日本のアニメの主人公を描くのが楽しみ
かつての夢はディズニーのアニメーター
中国で生まれたヤヤ・ハンは母親と共にドイツに移民したが、現地の環境になじめず、高校時代にひとりで米国・アリゾナ州のホームステイ先にやって来て、そのまま米国に移民した。当時の彼女の楽しみは日本のアニメや漫画に出てくる主人公の絵をペンで紙に描くこと。夢はディズニーのアニメーターになることだった。
1999年にカリフォルニア州で開催された「アニメ・エキスポ」でアニメの主人公の扮装をしている人たちを初めて見て、それがコスプレだと知り「自分がやりたいのはこれだ!」と衝撃を受ける。
40ドルで中古のミシンと安い布を買って独学で衣装を作りはじめた。当時はまだ「一部のオタク趣味」だったコスプレを通じ、同じ情熱を持つ仲間たちと出会い、彼らとの友情がたったひとりで米国に移住した彼女の精神的な支えとなった。

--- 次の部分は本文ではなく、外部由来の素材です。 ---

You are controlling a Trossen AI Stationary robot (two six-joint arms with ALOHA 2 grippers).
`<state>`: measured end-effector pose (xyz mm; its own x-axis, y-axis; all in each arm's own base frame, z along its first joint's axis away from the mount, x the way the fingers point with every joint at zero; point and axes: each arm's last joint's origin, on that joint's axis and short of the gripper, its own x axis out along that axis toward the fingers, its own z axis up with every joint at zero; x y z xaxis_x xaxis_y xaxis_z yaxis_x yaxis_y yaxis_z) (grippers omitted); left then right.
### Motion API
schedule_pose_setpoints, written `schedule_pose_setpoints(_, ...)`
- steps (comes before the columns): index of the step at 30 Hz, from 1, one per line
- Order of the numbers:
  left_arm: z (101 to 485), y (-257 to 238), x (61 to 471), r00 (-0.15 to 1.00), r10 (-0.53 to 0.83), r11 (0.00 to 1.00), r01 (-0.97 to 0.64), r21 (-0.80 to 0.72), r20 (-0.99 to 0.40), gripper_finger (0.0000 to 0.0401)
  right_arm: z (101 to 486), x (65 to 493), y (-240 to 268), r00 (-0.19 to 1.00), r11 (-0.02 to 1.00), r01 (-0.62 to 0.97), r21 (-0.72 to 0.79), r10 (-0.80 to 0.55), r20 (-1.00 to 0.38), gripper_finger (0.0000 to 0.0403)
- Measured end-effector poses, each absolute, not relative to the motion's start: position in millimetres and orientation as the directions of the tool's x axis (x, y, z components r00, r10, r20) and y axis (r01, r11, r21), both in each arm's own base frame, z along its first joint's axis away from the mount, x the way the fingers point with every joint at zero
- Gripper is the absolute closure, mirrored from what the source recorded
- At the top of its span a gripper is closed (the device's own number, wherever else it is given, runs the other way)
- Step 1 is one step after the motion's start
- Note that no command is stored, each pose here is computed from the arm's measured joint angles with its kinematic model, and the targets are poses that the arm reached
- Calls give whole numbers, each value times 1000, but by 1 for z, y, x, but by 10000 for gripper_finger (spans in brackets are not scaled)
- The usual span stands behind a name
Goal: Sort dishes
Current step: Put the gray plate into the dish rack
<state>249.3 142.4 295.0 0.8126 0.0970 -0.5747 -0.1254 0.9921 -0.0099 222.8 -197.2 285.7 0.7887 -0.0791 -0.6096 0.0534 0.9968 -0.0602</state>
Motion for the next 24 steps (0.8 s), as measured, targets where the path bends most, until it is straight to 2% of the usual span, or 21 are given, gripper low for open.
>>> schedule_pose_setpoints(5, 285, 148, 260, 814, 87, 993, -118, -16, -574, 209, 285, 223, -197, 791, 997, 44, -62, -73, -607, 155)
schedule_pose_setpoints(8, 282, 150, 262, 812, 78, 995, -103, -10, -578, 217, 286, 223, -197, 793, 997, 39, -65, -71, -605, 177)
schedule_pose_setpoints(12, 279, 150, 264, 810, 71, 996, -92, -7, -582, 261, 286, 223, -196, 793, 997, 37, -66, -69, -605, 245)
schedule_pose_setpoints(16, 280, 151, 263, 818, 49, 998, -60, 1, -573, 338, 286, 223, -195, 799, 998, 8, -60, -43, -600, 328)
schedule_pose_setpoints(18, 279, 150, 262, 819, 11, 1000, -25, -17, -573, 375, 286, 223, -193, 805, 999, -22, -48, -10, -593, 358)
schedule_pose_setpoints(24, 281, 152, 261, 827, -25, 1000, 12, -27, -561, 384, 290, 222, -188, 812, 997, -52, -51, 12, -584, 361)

高校卒業後、自分で描いたファンアートの絵画を売りながら、企業でデータエントリーの職につき、仕事の時間以外はひたすらコンテスト出場用の衣装を縫った。コスプレのイベントで現在の夫ブライアン・ボリングと出会い、ふたりで「猫の耳」や「エンジェル・ウィング」などのコスプレ用のアクセサリーを作って売り始める。
次第に「世界中のアニメ・イベントに出て、コスチュームを作ってそれで生計を立てたい」という思いが抑えられなくなり、夫とふたりで共に仕事を辞め、フルタイムでコスプレ業1本に絞る決断を下した。

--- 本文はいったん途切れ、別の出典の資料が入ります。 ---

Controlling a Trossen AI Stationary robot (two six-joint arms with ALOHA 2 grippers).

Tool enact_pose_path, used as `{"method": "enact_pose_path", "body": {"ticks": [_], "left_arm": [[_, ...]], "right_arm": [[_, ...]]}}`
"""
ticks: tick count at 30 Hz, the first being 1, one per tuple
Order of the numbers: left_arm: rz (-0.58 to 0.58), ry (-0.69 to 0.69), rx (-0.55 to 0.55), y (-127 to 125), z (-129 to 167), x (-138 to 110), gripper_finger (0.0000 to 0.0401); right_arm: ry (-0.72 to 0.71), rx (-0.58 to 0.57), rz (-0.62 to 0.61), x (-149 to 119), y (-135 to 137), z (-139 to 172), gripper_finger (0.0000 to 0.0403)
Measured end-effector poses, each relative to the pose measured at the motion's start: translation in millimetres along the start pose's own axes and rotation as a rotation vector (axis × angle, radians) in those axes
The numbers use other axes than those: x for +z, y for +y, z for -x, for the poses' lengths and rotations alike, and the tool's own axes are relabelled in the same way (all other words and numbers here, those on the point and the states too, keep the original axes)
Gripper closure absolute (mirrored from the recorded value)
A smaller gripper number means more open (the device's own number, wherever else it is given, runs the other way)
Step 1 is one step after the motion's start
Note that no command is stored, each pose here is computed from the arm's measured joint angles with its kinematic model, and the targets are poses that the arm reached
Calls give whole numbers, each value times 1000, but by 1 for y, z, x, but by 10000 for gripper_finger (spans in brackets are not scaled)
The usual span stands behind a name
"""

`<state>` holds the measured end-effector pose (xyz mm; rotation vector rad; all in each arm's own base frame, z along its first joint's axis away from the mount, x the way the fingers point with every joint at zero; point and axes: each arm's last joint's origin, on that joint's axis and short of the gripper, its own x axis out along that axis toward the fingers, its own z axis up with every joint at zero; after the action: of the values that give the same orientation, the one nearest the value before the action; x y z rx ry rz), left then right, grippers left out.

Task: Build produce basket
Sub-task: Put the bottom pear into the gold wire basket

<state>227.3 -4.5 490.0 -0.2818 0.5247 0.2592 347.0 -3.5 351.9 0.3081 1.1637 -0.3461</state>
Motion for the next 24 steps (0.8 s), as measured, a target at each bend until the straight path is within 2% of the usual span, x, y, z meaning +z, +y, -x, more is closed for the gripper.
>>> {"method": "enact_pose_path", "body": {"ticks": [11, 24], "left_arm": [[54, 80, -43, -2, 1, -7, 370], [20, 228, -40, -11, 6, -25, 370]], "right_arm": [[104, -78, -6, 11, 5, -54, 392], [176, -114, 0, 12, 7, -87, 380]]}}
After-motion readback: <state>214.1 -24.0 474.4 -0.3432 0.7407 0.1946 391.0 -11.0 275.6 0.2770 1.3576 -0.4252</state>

「会社勤めを辞めて定収入を失うのは怖くなかったか?」とヤヤ・ハンに聞くと「正直怖かった。でも夫とふたりのチームだったから決断できた」と即答した。
そうはいっても、コスプレ用の衣装やアクセサリーをネット上で売るのは簡単ではなかった。フェイスブックのマーケットプレイスに自作の商品を300点載せても、150点は却下され、まるで収入にならなかった。
たとえば「猫耳アクセサリー」はその名称だけで“動物性の製品”だとアルゴリズムに勝手に認識されて、自動で削除されてしまったのだ。
「今はTikTokショップで商品を売ることも可能だけど、バズってからしばらくしてその商品を検索しようとしても、ネット検索にひっかからないことが非常に多い。SNSでは賞味期限がほぼ2週間と短いから」
そのため、ヤヤ・ハンは自分のサイトにショップ機能を付けている。SNSでバスりが収束した後も自分のサイト上でなら、長期に渡る継続販売が可能だからだ。